Problem to solve
Restate the whole of the data below word for word, skipping the images.
----
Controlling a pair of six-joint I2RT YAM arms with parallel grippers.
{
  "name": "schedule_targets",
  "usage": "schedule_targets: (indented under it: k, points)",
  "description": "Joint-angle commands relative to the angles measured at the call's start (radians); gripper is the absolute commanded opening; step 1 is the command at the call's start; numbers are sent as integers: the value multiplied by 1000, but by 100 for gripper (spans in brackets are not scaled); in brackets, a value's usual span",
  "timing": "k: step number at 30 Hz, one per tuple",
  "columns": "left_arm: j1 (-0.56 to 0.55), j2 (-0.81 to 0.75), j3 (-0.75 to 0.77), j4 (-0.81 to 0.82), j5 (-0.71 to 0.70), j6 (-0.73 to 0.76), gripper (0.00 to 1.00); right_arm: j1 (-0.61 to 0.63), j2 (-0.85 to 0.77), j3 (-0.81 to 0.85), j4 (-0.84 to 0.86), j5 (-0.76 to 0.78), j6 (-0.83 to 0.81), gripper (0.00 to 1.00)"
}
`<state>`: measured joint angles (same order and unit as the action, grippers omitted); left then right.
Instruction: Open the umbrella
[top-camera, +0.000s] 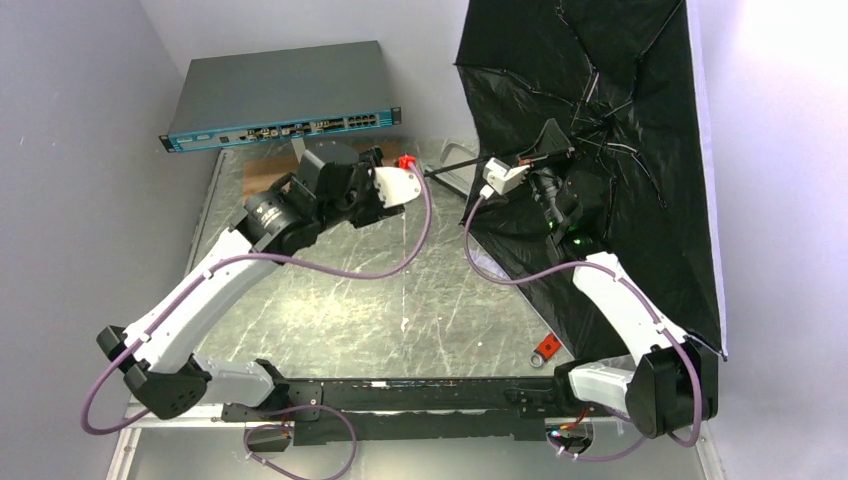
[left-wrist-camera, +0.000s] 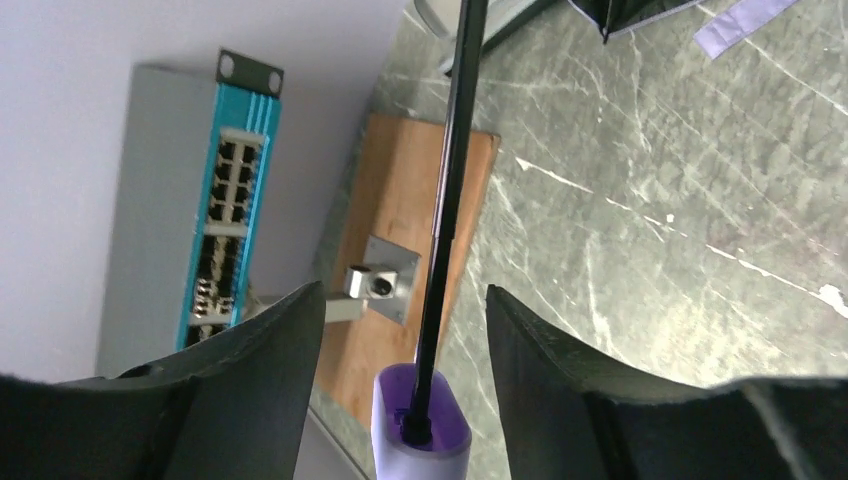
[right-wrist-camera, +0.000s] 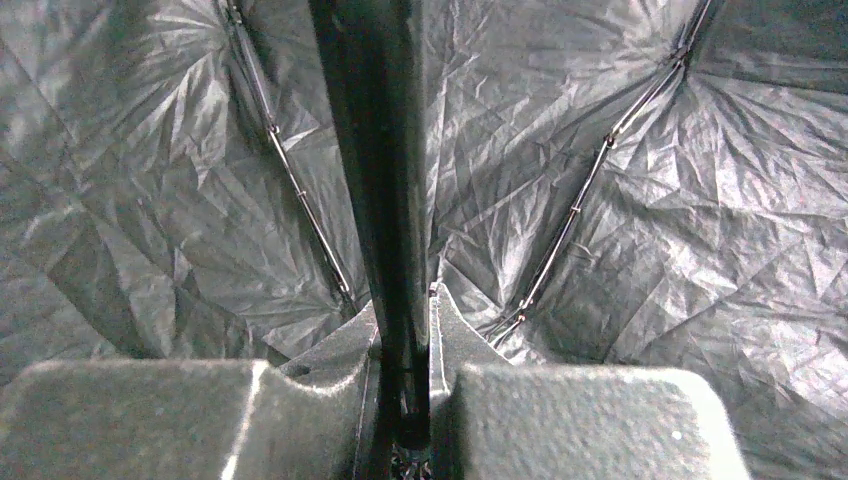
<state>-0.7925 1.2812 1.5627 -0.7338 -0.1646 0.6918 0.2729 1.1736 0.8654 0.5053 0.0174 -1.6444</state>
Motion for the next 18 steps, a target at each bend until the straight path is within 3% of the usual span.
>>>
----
Result
Controlling a pair of six-joint I2RT YAM arms with parallel grippers.
{
  "name": "schedule_targets",
  "usage": "schedule_targets: (indented under it: k, points)",
  "description": "Joint-angle commands relative to the angles measured at the call's start (radians); gripper is the absolute commanded opening; step 1 is the command at the call's start; numbers are sent as integers: the value multiplied by 1000, but by 100 for gripper (spans in brackets are not scaled); in brackets, a value's usual span",
  "timing": "k: step number at 30 Hz, one per tuple",
  "columns": "left_arm: j1 (-0.56 to 0.55), j2 (-0.81 to 0.75), j3 (-0.75 to 0.77), j4 (-0.81 to 0.82), j5 (-0.71 to 0.70), j6 (-0.73 to 0.76), gripper (0.00 to 1.00); right_arm: j1 (-0.61 to 0.63), j2 (-0.85 to 0.77), j3 (-0.81 to 0.85), j4 (-0.84 to 0.86), j5 (-0.76 to 0.78), j6 (-0.83 to 0.81), gripper (0.00 to 1.00)"
}
`<state>`: measured joint angles (same order and unit as the action, grippers omitted); left then right.
Instruction: Open the umbrella
[top-camera, +0.000s] 
[left-wrist-camera, +0.000s] 
[right-wrist-camera, +0.000s] 
<state>-0.7925 1.2812 1.5627 -0.7338 -0.1646 0.6918 0.2729 1.1736 0.8654 0.5053 0.0174 -1.6444</state>
Motion for the next 18 steps, a target at each bend until the straight path is within 3% of the usual span.
>>>

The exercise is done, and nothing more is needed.